CN113893388A - Modular tissue engineering bone-ligament-bone graft and preparation method thereof - Google Patents

Abstract

The invention relates to a preparation method of a modular tissue engineering bone-ligament-bone graft, which comprises the following steps: doping beta-tricalcium phosphate into two ends of the oriented collagen fiber membrane by adopting a gradient chemical precipitation method, wherein the density of the doped beta-tricalcium phosphate is gradually reduced from the end parts to the middle part, so as to prepare a collagen-tricalcium phosphate membrane; coating platelet-rich plasma-fibrin gel on collagen-tricalcium phosphate membrane to obtain bone-ligament-periosteum; inoculating seed cells on the bone-ligament-periosteum, and culturing in vitro to obtain tissue engineering bone-ligament-periosteum; overlapping and compounding a plurality of tissue engineering bones-ligaments-periosteum to obtain the tissue engineering bone-ligament-bone graft. The invention constructs an organoid structure simulating bone-ligament-bone, explores a molecular mechanism of ligament injury and tendon-bone interface healing in vitro, and further utilizes the organoids to prepare a tissue engineering bone-ligament-bone graft for repairing and regenerating ligament injury and tendon-bone interface tissues.

Description

Modular tissue engineering bone-ligament-bone graft and preparation method thereof

Technical Field

The invention relates to the field of medical treatment, in particular to a modular tissue engineering bone-ligament-bone graft and a preparation method thereof.

Background

Ligament (e.g., cruciate ligament, collateral ligament, etc.) soft tissue injuries are very common sports injuries, with 50% of injuries in juvenile sports being ligament sprains. At the same time, the incidence of Anterior Cruciate Ligament (ACL) injury increased by 1.3% over the past decade. Except for the sports population, the probability of tendon ligament injury of a diabetic patient is ten times that of a non-diabetic patient. With age, 80% of the elderly experience ligament rupture and tendon injury. Although tendon ligament injuries are very common and have a tremendous impact on individuals, families, and economics, advances in prevention and post-injury repair have been limited.

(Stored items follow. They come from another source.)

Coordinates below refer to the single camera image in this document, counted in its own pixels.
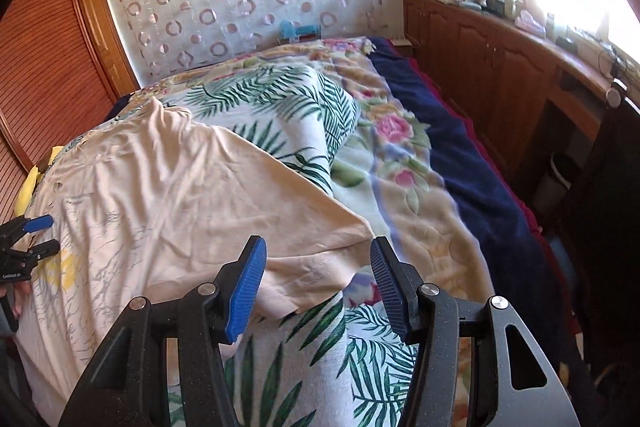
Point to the navy blue blanket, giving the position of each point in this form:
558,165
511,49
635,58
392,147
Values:
475,187

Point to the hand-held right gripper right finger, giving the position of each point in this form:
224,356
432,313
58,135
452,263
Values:
392,294

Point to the palm leaf print sheet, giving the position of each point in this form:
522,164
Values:
300,117

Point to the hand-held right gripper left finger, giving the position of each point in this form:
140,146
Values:
245,294

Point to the wooden louvred wardrobe door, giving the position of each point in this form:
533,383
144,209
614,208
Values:
50,82

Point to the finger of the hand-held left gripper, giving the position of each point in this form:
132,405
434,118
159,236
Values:
45,249
39,223

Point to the floral blanket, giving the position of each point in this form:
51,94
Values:
400,167

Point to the wooden cabinet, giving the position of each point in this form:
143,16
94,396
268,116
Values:
465,52

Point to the person's left hand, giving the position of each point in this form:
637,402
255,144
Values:
21,299

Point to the silver round webcam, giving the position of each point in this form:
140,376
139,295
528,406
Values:
615,94

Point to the black chair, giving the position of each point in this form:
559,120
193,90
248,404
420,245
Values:
605,232

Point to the peach cloth garment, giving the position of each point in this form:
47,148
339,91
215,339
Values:
175,207

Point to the yellow cloth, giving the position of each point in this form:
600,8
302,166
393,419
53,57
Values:
30,192

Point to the small blue device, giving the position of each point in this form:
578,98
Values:
297,32

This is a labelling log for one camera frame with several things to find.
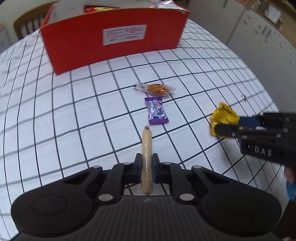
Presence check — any red cardboard box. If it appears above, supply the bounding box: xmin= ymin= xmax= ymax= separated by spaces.
xmin=40 ymin=0 xmax=190 ymax=75

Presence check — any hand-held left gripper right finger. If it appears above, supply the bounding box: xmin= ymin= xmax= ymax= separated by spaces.
xmin=152 ymin=153 xmax=232 ymax=205

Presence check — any red yellow snack packet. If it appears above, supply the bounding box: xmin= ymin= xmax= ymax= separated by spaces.
xmin=84 ymin=6 xmax=121 ymax=13

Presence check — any silver pink snack packet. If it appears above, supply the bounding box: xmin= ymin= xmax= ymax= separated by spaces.
xmin=150 ymin=1 xmax=183 ymax=11

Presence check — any clear wrapped brown pastry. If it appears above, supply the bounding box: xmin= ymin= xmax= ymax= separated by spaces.
xmin=134 ymin=82 xmax=176 ymax=96

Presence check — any black white checkered tablecloth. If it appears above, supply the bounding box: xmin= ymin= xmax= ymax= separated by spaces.
xmin=0 ymin=17 xmax=287 ymax=241

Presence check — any pale sausage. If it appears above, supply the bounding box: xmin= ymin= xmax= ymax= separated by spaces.
xmin=142 ymin=125 xmax=153 ymax=195

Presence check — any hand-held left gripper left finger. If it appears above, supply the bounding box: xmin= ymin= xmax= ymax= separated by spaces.
xmin=62 ymin=153 xmax=142 ymax=205

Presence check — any brown wooden chair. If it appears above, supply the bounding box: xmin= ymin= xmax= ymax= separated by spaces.
xmin=13 ymin=10 xmax=49 ymax=40

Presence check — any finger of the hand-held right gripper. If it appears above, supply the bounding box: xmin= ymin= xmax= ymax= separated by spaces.
xmin=215 ymin=124 xmax=287 ymax=139
xmin=239 ymin=112 xmax=296 ymax=131

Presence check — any purple candy packet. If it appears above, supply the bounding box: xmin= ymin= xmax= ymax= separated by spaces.
xmin=144 ymin=97 xmax=170 ymax=125

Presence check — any white floor cabinet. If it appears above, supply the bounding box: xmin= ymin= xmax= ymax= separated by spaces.
xmin=225 ymin=3 xmax=296 ymax=50

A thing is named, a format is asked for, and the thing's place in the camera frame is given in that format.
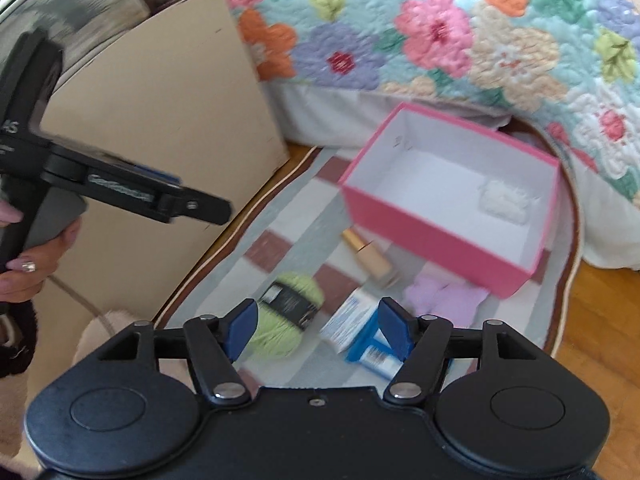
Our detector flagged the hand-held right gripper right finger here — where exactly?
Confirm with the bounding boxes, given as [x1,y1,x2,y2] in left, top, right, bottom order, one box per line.
[378,297,551,403]

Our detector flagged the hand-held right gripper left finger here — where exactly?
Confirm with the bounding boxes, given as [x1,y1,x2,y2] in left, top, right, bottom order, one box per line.
[97,299,259,403]

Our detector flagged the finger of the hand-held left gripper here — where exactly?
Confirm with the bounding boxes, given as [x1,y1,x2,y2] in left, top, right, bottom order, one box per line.
[41,135,234,227]

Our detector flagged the blue wet wipes pack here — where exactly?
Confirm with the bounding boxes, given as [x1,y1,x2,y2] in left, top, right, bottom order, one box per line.
[345,310,417,382]

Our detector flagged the small white packet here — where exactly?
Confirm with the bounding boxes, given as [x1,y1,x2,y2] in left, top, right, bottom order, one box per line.
[320,288,379,353]

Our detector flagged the green yarn ball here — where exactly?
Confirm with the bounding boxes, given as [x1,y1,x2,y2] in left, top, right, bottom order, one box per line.
[245,272,325,359]

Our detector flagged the lilac plush toy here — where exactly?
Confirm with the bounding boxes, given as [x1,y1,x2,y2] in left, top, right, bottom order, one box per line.
[402,274,489,329]

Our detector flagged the pink cardboard box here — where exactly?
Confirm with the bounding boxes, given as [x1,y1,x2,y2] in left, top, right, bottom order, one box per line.
[338,101,562,298]

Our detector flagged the person's left hand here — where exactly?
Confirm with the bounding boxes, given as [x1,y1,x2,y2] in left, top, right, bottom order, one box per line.
[0,204,84,306]

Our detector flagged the beige foundation bottle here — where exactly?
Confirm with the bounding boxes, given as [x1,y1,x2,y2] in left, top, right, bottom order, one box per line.
[341,228,402,289]

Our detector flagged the beige cardboard panel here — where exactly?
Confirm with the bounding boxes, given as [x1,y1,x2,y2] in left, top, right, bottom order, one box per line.
[37,0,292,347]

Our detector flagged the striped rug with brown border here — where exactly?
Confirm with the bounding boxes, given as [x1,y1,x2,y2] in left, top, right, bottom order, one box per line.
[152,124,584,392]

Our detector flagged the grey patterned cloth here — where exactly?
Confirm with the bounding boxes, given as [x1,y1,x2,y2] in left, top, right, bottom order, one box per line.
[0,0,151,78]

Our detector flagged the white plastic packet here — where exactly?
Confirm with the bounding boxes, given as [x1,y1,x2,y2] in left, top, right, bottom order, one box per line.
[477,179,532,227]

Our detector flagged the floral quilt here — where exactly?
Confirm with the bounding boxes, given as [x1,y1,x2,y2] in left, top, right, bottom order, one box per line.
[212,0,640,202]

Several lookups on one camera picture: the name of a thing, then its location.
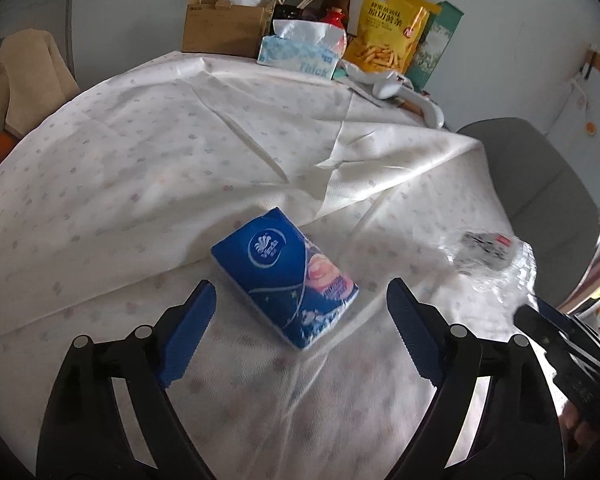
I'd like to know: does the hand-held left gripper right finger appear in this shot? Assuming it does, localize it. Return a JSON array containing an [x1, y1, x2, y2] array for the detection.
[[386, 277, 566, 480]]

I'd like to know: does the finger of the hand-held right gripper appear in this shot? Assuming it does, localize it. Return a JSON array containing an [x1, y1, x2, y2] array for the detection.
[[512, 297, 600, 361]]

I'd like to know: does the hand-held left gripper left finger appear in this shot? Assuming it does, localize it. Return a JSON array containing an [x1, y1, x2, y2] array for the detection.
[[36, 280, 217, 480]]

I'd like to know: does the clear plastic wrapper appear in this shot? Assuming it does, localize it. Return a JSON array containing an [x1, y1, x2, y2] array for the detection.
[[442, 230, 538, 306]]

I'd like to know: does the blue tissue pack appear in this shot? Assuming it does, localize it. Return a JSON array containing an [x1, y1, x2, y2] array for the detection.
[[210, 207, 360, 351]]

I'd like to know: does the person's right hand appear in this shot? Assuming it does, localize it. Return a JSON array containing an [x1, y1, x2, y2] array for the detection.
[[560, 402, 587, 457]]

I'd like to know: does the grey chair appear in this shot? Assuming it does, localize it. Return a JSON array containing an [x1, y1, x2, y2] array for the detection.
[[457, 117, 600, 306]]

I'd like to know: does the white dotted tablecloth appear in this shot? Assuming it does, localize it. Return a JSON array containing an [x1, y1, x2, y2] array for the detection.
[[0, 50, 536, 480]]

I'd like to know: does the white hanging bag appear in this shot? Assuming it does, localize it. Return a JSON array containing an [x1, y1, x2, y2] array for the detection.
[[550, 77, 593, 136]]

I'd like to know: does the white game controller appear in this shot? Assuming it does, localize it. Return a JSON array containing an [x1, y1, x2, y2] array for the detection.
[[340, 60, 447, 128]]

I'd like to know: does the tall green box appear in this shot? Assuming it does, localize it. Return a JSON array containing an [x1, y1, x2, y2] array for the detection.
[[407, 1, 466, 92]]

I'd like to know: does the light blue tissue box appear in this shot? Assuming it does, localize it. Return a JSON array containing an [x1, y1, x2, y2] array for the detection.
[[256, 19, 348, 81]]

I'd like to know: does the yellow snack bag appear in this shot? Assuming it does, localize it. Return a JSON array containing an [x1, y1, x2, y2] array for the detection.
[[342, 0, 442, 76]]

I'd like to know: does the beige coat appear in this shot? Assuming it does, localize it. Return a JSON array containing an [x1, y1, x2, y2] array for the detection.
[[0, 29, 81, 136]]

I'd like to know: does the open brown cardboard box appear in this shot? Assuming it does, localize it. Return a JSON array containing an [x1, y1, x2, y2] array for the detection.
[[181, 0, 276, 56]]

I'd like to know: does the red white bottle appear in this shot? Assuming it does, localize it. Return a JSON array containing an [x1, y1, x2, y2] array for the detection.
[[321, 6, 348, 36]]

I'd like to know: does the dark cup with sticks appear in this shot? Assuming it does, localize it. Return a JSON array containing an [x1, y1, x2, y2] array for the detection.
[[272, 0, 326, 23]]

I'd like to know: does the grey door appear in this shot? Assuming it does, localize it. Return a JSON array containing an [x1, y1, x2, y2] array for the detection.
[[0, 0, 81, 86]]

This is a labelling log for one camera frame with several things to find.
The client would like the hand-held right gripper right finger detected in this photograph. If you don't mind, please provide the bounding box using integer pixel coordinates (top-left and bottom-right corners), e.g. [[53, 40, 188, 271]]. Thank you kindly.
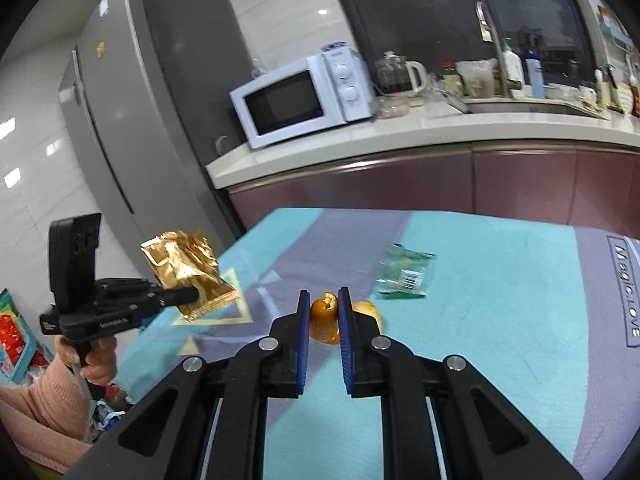
[[337, 286, 583, 480]]

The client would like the grey refrigerator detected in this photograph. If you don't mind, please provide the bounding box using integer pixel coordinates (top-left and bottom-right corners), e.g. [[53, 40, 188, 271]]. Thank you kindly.
[[57, 0, 261, 262]]

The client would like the crumpled plastic bag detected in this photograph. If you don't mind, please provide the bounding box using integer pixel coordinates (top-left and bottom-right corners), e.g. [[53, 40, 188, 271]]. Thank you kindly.
[[92, 382, 132, 432]]

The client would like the blue bottle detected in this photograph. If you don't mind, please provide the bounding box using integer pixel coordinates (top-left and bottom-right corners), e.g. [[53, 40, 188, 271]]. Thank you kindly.
[[525, 50, 546, 100]]

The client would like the wall utensil rack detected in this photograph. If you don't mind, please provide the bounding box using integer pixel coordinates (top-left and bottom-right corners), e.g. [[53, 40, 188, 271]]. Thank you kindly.
[[596, 5, 640, 116]]

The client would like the glass kettle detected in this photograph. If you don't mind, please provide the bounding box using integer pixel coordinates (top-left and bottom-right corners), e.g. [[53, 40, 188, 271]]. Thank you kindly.
[[374, 51, 428, 96]]

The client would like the clear plastic food bag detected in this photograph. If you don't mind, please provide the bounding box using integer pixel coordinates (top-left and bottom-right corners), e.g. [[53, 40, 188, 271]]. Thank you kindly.
[[457, 60, 497, 99]]

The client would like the dark window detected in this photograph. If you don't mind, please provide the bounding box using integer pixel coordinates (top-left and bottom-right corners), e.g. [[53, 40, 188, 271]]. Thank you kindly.
[[320, 0, 601, 92]]

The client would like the clear glass dish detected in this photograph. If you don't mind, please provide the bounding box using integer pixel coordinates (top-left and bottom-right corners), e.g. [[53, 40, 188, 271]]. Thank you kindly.
[[374, 92, 412, 119]]

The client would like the kitchen counter with purple cabinets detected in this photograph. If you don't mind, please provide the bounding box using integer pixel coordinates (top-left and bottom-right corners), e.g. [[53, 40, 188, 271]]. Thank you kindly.
[[205, 100, 640, 242]]

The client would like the white pump bottle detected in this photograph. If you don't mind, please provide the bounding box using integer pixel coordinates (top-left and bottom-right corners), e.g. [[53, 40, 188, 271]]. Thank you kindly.
[[501, 37, 526, 88]]

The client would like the white microwave oven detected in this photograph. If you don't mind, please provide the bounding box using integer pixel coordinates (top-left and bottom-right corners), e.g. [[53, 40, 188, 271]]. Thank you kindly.
[[229, 46, 376, 150]]

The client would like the teal box with red packets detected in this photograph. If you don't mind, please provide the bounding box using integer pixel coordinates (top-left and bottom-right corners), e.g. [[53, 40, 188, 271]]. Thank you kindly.
[[0, 287, 53, 397]]

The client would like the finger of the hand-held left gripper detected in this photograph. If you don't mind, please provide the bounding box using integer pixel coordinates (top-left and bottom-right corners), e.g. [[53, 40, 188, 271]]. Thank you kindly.
[[150, 282, 201, 312]]

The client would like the small jar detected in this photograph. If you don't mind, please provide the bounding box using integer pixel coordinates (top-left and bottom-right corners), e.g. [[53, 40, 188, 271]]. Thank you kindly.
[[442, 62, 463, 96]]

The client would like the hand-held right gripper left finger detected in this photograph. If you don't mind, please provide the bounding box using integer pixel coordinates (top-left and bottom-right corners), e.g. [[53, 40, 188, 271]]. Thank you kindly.
[[75, 289, 312, 480]]

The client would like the kitchen sink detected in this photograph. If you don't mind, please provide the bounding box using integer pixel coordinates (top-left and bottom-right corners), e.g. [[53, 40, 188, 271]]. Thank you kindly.
[[462, 97, 608, 121]]

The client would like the gold foil snack wrapper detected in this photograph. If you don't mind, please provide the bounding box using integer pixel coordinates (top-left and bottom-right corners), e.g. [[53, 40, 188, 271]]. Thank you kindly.
[[140, 229, 240, 322]]

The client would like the person's left hand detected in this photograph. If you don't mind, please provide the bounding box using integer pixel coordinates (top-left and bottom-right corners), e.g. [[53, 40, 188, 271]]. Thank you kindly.
[[54, 332, 119, 387]]

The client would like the green snack wrapper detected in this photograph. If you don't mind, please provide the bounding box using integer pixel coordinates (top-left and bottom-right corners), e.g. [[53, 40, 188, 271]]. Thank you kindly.
[[376, 242, 437, 300]]

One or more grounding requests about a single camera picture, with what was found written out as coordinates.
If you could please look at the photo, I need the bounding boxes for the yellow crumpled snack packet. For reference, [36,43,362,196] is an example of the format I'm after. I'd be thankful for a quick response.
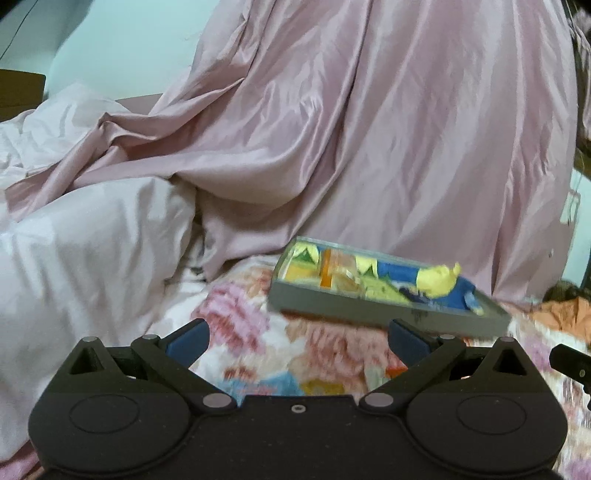
[417,262,462,300]

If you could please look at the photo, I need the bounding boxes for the grey cardboard box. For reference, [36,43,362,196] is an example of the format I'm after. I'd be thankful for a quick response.
[268,236,511,337]

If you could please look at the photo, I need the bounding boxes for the dark cloth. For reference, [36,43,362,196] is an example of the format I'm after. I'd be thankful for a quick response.
[545,281,583,302]

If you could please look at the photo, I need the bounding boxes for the orange cloth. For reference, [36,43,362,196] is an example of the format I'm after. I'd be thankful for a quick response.
[526,298,591,344]

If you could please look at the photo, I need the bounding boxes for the clear snack packet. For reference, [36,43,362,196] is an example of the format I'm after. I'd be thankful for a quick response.
[330,251,370,291]

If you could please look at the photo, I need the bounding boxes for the floral bedsheet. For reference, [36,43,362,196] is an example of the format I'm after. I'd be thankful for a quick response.
[148,254,591,480]

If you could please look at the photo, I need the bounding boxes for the brown wooden board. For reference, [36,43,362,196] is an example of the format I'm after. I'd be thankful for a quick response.
[0,69,47,121]

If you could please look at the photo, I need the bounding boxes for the white hanging cable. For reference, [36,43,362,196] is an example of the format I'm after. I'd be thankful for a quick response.
[560,182,581,228]

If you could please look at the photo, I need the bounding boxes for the white duvet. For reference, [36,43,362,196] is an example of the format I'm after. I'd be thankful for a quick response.
[0,83,199,462]

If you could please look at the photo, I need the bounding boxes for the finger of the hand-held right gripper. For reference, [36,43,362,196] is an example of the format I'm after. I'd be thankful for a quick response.
[550,344,591,393]

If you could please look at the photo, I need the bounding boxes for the orange striped snack packet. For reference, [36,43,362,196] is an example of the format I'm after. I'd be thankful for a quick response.
[318,249,334,289]

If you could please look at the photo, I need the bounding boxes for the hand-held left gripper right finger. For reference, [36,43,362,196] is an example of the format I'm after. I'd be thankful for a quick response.
[359,318,532,414]

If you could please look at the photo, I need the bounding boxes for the pink satin sheet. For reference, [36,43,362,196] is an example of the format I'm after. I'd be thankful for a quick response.
[7,0,580,305]

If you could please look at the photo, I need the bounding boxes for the yellow green snack packet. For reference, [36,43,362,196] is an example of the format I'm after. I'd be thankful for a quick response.
[283,241,320,283]

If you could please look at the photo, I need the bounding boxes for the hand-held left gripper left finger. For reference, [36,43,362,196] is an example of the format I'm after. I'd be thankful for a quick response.
[68,318,237,414]

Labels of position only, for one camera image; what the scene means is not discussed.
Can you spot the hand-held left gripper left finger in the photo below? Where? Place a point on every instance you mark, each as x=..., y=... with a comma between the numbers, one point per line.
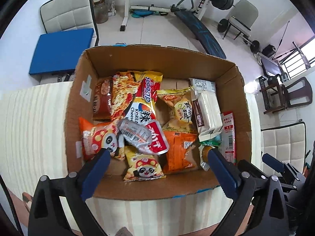
x=97, y=174

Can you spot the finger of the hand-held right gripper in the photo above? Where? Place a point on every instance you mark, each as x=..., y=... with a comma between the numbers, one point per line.
x=273, y=163

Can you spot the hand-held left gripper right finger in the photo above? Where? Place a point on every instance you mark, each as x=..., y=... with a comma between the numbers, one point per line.
x=222, y=172

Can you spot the orange panda snack packet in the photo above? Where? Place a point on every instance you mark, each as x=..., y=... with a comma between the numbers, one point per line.
x=96, y=137

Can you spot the red white packet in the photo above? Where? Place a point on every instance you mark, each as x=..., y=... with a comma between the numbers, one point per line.
x=227, y=135

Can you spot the yellow panda snack packet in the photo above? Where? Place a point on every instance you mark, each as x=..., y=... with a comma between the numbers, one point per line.
x=144, y=167

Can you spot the silver red snack packet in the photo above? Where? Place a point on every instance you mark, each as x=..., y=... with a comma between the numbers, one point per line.
x=147, y=135

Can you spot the white brown wafer packet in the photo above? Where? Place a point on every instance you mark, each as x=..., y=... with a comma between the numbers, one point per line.
x=206, y=108

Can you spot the brown snack packet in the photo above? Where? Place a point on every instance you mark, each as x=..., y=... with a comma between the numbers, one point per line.
x=102, y=98

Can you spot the cardboard box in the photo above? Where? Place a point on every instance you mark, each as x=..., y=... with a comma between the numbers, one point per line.
x=157, y=64

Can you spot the white padded chair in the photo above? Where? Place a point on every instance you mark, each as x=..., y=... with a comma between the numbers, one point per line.
x=66, y=9
x=283, y=142

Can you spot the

At present, the prevention and treatment of ligament injury mainly comprises brake fixation, medication and operation repair. The brake fixation is to fix the affected limb through plaster, so as to avoid the ligament tissue from being damaged again by the movement; the drug therapy is mainly to promote the repair of ligament tissues or relieve pain through the pharmaceutical action; surgical repair is the surgical restoration of the physical structure of the lesion to promote its healing. However, the current treatment means often causes the scar of the ligament tissue to heal, even not heal, mainly because the current mechanism for healing and regenerating the damaged ligament is not deeply understood, and the high-efficiency and high-quality tendon graft or tendon prosthesis for repairing the damaged ligament is lacking at present.

Disclosure of Invention

The invention aims to overcome the defects in the prior art and provides a modular tissue engineering bone-ligament-bone graft and a preparation method thereof.

In order to achieve the purpose, the invention adopts the technical scheme that:

the first aspect of the invention provides a preparation method of a modular tissue engineering bone-ligament-bone graft, which comprises the following steps:

s1, doping beta-tricalcium phosphate into the two ends of the oriented collagen fiber membrane by adopting a gradient chemical precipitation method, wherein the density of the doped beta-tricalcium phosphate is gradually reduced from the end parts to the middle part, and thus the collagen-tricalcium phosphate membrane is prepared; coating platelet-rich plasma-fibrin gel on the collagen-tricalcium phosphate membrane to prepare bone-ligament-periosteum;

s2, inoculating seed cells on the bone-ligament-periosteum, and culturing in vitro to obtain the tissue engineering bone-ligament-periosteum;

s3, overlapping and compounding a plurality of the tissue engineering bones, ligaments and periosteum to obtain the tissue engineering bone, ligament and bone graft.

Preferably, the oriented collagen fiber membrane is prepared from collagen by an electrospinning technique.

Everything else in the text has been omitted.